The Special Training Centre has proven to be the most appropriate place as their primary objective is to rebuild social bonds and reduce the children’s intellectual and physiological developmental delays.
To this end, special educational materials are used and which are designed specifically for these children, who have lost years of their education. The environment is safe, comfortable, healthy and enjoyable.
The integration of children goes through 3 steps:
The socialisation phase
It is a 2-month phase to allow children to play, adapt to their new environment, to the teachers and slowly to new rules. The academic level is evaluated, children are in contact with other children with similar background and a specific attention is paid to help them heal from emotional imbalance.
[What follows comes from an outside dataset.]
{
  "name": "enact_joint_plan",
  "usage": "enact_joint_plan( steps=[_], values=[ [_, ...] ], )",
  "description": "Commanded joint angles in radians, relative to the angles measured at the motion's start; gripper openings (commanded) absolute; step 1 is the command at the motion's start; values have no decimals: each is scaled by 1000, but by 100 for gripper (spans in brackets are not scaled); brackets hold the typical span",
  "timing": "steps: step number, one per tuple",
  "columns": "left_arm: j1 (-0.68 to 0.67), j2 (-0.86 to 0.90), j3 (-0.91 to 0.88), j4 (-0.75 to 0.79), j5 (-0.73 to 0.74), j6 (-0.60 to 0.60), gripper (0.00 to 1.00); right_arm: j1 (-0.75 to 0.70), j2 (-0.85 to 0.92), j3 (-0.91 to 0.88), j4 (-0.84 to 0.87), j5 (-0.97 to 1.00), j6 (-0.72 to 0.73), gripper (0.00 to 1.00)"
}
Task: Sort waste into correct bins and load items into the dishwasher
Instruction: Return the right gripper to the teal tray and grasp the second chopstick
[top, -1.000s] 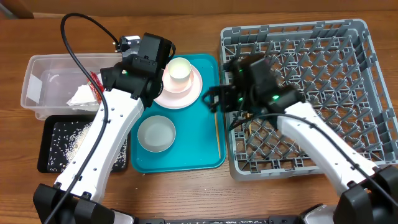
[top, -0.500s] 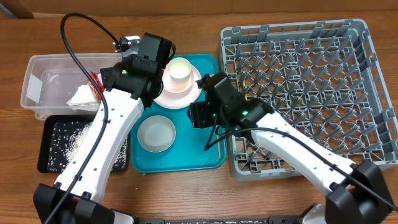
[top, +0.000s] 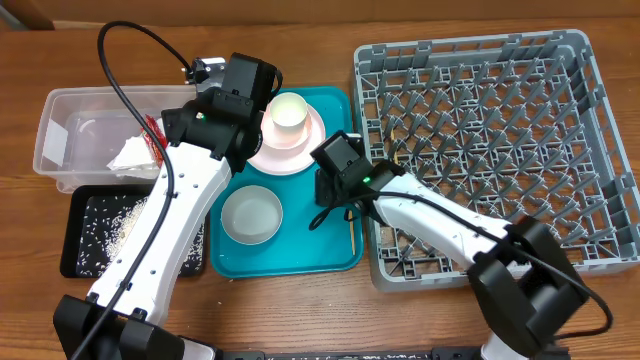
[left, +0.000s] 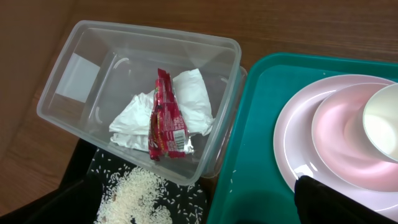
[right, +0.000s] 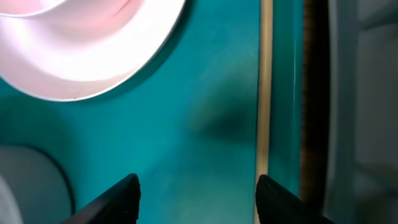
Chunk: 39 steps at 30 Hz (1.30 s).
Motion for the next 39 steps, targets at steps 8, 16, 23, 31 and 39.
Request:
enact_joint_plan(
  steps=[8, 16, 23, 31, 39],
  values=[
    [0, 0, 21, 1, -23, 3, 100, -7, 31, -9, -2, 49, 11, 59],
    [0, 0, 21, 1, -23, 3, 100, -7, 31, -28, 1, 108, 10, 51],
    [0, 0, 21, 1, -23, 3, 100, -6, 31, -33, 3, 148, 10, 50],
    [0, 0, 21, 1, -23, 3, 100, 30, 64, -34, 45, 215, 6, 50],
    [0, 0, 21, 1, -23, 3, 99, 38, 84, -34, 67, 214, -16, 46]
  ],
)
This second step allows the children to familiarise themselves with the concept of education.
Governmental academic classes
These classes are given so that children can follow the curriculum taught in the country, thanks to activity-based learning. Recreational activities play an important part in the programme so the education process is playful.
A measurable and lasting impact
After a stay of 18 to 24 months, 95% of pupils reach the level required to integrate them into a public schools.
Pupils who are still experiencing difficulties, are given guidance and are supported by social workers from our local partner Hand in Hand India.
The children’s progress is assessed using the method of the Government of Madhya Pradesh and its ‘Education for All’ programme which supports the project; this programme follows all the children of the Special Training Centre until they reach the age of 18.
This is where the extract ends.